Data Block Start

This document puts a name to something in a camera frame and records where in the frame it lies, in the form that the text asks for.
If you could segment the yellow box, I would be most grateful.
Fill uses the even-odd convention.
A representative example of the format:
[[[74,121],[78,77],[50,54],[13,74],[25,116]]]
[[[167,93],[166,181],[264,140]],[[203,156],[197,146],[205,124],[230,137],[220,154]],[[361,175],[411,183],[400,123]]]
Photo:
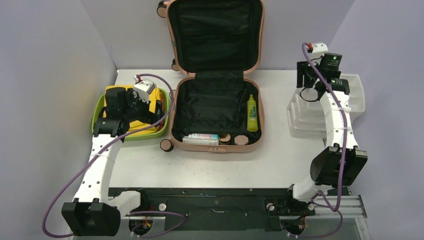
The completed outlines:
[[[127,90],[127,89],[129,89],[131,87],[132,87],[132,85],[110,85],[110,86],[107,86],[105,88],[105,91],[104,91],[104,94],[103,94],[103,100],[100,100],[97,103],[97,107],[100,107],[101,108],[101,107],[107,106],[107,102],[106,102],[106,90],[109,90],[109,89],[112,89],[112,88],[125,88]],[[160,91],[161,90],[162,89],[160,89],[160,88],[156,88],[150,94],[149,100],[150,101],[154,101],[154,102],[157,101],[157,100],[160,101]],[[166,111],[166,107],[168,106],[168,104],[165,101],[165,95],[164,94],[163,94],[163,98],[164,98],[163,101],[165,103],[164,111]],[[140,121],[134,121],[134,122],[131,122],[130,123],[130,128],[129,128],[128,131],[129,132],[132,132],[132,131],[135,131],[135,130],[138,130],[138,129],[142,129],[142,128],[145,128],[145,127],[148,127],[148,126],[149,126],[149,124],[142,123]],[[137,137],[141,137],[141,136],[145,136],[145,135],[157,135],[157,133],[160,132],[163,129],[162,128],[161,130],[158,130],[158,128],[159,128],[159,125],[154,126],[154,127],[151,127],[151,128],[146,129],[144,131],[140,131],[140,132],[134,133],[134,134],[130,135],[129,137],[130,138],[137,138]]]

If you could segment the green plastic tray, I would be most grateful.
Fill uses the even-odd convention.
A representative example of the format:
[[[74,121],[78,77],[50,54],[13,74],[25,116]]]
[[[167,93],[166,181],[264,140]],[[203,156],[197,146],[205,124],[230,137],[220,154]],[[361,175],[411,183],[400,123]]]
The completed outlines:
[[[168,96],[167,92],[164,89],[162,89],[162,88],[158,88],[158,89],[161,89],[161,92],[164,94],[165,102],[167,103],[167,107],[165,108],[165,112],[166,112],[168,110],[168,108],[169,108],[170,97]],[[103,100],[103,94],[98,98],[98,100],[97,100],[97,102],[95,104],[95,108],[94,108],[94,111],[93,111],[93,114],[92,114],[92,120],[91,120],[91,133],[94,132],[95,122],[98,120],[99,113],[102,111],[102,108],[103,108],[103,107],[97,107],[97,104],[98,104],[98,102],[100,100]],[[132,138],[129,135],[129,136],[125,137],[125,141],[126,142],[129,142],[129,141],[141,141],[141,140],[149,140],[149,139],[159,138],[159,137],[161,137],[165,133],[165,131],[166,131],[165,130],[165,127],[167,127],[167,126],[168,126],[168,118],[166,117],[165,118],[164,128],[161,131],[157,132],[157,135],[156,134],[155,135],[153,135],[153,134],[152,135],[143,135],[141,137],[135,137],[135,138]]]

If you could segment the white plastic drawer organizer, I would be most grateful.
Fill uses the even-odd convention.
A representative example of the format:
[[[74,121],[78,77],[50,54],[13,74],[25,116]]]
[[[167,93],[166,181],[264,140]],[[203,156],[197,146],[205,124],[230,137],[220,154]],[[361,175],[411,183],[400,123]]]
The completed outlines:
[[[351,108],[349,115],[353,122],[366,110],[364,87],[357,74],[341,74],[340,77],[349,83],[348,106]],[[301,99],[299,93],[302,93],[307,100],[314,100],[318,96],[315,89],[295,90],[286,108],[290,135],[294,138],[325,139],[327,136],[325,117],[320,102],[307,102]]]

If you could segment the pink hard-shell suitcase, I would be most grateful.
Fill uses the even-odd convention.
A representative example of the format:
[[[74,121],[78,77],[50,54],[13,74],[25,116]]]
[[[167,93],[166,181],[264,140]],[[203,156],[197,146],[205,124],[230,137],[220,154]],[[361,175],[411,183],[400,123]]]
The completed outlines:
[[[263,139],[265,113],[260,88],[248,78],[262,51],[265,6],[261,0],[162,0],[157,14],[167,20],[174,59],[184,78],[170,93],[170,138],[160,147],[170,152],[249,153]],[[257,104],[258,131],[247,131],[247,102]],[[228,133],[229,145],[183,143],[190,134]],[[245,135],[247,145],[235,145]]]

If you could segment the red snack bag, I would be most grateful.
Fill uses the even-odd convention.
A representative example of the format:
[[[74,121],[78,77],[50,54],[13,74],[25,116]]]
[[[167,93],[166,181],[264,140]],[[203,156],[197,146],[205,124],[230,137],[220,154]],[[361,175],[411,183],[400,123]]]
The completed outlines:
[[[159,91],[159,97],[160,97],[160,106],[161,106],[161,111],[164,114],[165,113],[165,103],[164,103],[164,96],[162,94],[161,91]],[[164,127],[165,121],[161,121],[161,123],[158,125],[158,130],[161,130]]]

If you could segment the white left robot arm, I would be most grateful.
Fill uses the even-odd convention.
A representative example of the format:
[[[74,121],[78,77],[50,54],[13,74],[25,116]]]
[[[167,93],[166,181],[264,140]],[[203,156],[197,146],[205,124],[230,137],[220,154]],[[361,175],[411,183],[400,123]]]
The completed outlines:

Data Block End

● Directions
Leave out the pictures, and give all the records again exactly.

● Solution to the problem
This document puts a name to something in a camera frame and records where in the frame it lies, in the form that the text asks for.
If you could segment the yellow box, I would be most grateful.
Fill uses the even-odd convention.
A representative example of the format:
[[[74,121],[78,77],[50,54],[13,74],[25,116]]]
[[[167,93],[166,181],[264,140]],[[203,156],[197,146],[205,124],[230,137],[220,154]],[[361,175],[411,183],[400,123]]]
Photo:
The completed outlines:
[[[127,90],[127,89],[129,89],[131,87],[132,87],[132,85],[110,85],[110,86],[107,86],[105,88],[105,91],[104,91],[104,94],[103,94],[103,100],[100,100],[97,103],[97,107],[100,107],[101,108],[101,107],[107,106],[107,102],[106,102],[106,90],[109,90],[109,89],[112,89],[112,88],[125,88]],[[160,91],[161,90],[162,89],[160,89],[160,88],[156,88],[150,94],[149,100],[150,101],[154,101],[154,102],[157,101],[157,100],[160,101]],[[166,111],[166,107],[168,106],[168,104],[165,101],[165,95],[164,94],[163,94],[163,98],[164,98],[163,101],[165,103],[164,111]],[[140,121],[134,121],[134,122],[131,122],[130,123],[130,128],[129,128],[128,131],[129,132],[132,132],[132,131],[135,131],[135,130],[138,130],[138,129],[142,129],[142,128],[145,128],[145,127],[148,127],[148,126],[149,126],[149,124],[142,123]],[[137,137],[141,137],[141,136],[145,136],[145,135],[157,135],[157,133],[160,132],[163,129],[162,128],[161,130],[158,130],[158,128],[159,128],[159,125],[154,126],[154,127],[151,127],[151,128],[146,129],[144,131],[140,131],[140,132],[134,133],[134,134],[130,135],[129,137],[130,138],[137,138]]]

If you could segment the green plastic tray, I would be most grateful.
Fill uses the even-odd convention.
A representative example of the format:
[[[74,121],[78,77],[50,54],[13,74],[25,116]]]
[[[167,93],[166,181],[264,140]],[[203,156],[197,146],[205,124],[230,137],[220,154]],[[361,175],[411,183],[400,123]]]
The completed outlines:
[[[168,96],[167,92],[164,89],[162,89],[162,88],[158,88],[158,89],[161,89],[161,92],[164,94],[165,102],[167,103],[167,107],[165,108],[165,112],[166,112],[168,110],[168,108],[169,108],[170,97]],[[103,100],[103,94],[98,98],[98,100],[97,100],[97,102],[95,104],[95,108],[94,108],[94,111],[93,111],[93,114],[92,114],[92,120],[91,120],[91,133],[94,132],[95,122],[98,120],[99,113],[102,111],[102,108],[103,108],[103,107],[97,107],[97,104],[98,104],[98,102],[100,100]],[[132,138],[129,135],[129,136],[125,137],[125,141],[126,142],[129,142],[129,141],[141,141],[141,140],[149,140],[149,139],[159,138],[159,137],[161,137],[165,133],[165,131],[166,131],[165,130],[165,127],[167,127],[167,126],[168,126],[168,118],[166,117],[165,118],[164,128],[161,131],[157,132],[157,135],[156,134],[155,135],[153,135],[153,134],[152,135],[143,135],[141,137],[135,137],[135,138]]]

If you could segment the white plastic drawer organizer, I would be most grateful.
Fill uses the even-odd convention.
A representative example of the format:
[[[74,121],[78,77],[50,54],[13,74],[25,116]]]
[[[167,93],[166,181],[264,140]],[[203,156],[197,146],[205,124],[230,137],[220,154]],[[361,175],[411,183],[400,123]]]
The completed outlines:
[[[351,108],[349,115],[353,122],[366,110],[364,87],[357,74],[341,74],[340,77],[349,83],[348,106]],[[301,99],[299,93],[302,93],[307,100],[314,100],[318,96],[315,89],[295,90],[286,108],[290,135],[294,138],[325,139],[327,136],[325,117],[320,102],[307,102]]]

If you could segment the pink hard-shell suitcase, I would be most grateful.
Fill uses the even-odd convention.
A representative example of the format:
[[[74,121],[78,77],[50,54],[13,74],[25,116]]]
[[[167,93],[166,181],[264,140]],[[203,156],[197,146],[205,124],[230,137],[220,154]],[[361,175],[411,183],[400,123]]]
The completed outlines:
[[[263,139],[265,113],[260,88],[248,78],[262,51],[265,6],[261,0],[162,0],[157,14],[167,20],[174,59],[184,78],[170,93],[170,138],[160,147],[170,152],[249,153]],[[257,104],[258,131],[247,131],[247,102]],[[228,133],[229,145],[183,143],[190,134]],[[245,135],[247,145],[235,145]]]

If you could segment the red snack bag, I would be most grateful.
Fill uses the even-odd convention.
A representative example of the format:
[[[74,121],[78,77],[50,54],[13,74],[25,116]]]
[[[167,93],[166,181],[264,140]],[[203,156],[197,146],[205,124],[230,137],[220,154]],[[361,175],[411,183],[400,123]]]
The completed outlines:
[[[159,91],[159,97],[160,97],[160,106],[161,106],[161,111],[164,114],[165,113],[165,103],[164,103],[164,96],[162,94],[161,91]],[[164,127],[165,121],[161,121],[161,123],[158,125],[158,130],[161,130]]]

If you could segment the white left robot arm, I would be most grateful.
Fill uses the even-odd convention.
A representative example of the format:
[[[74,121],[78,77],[50,54],[13,74],[25,116]]]
[[[167,93],[166,181],[264,140]],[[203,156],[197,146],[205,124],[230,137],[220,154]],[[361,175],[411,183],[400,123]]]
The completed outlines:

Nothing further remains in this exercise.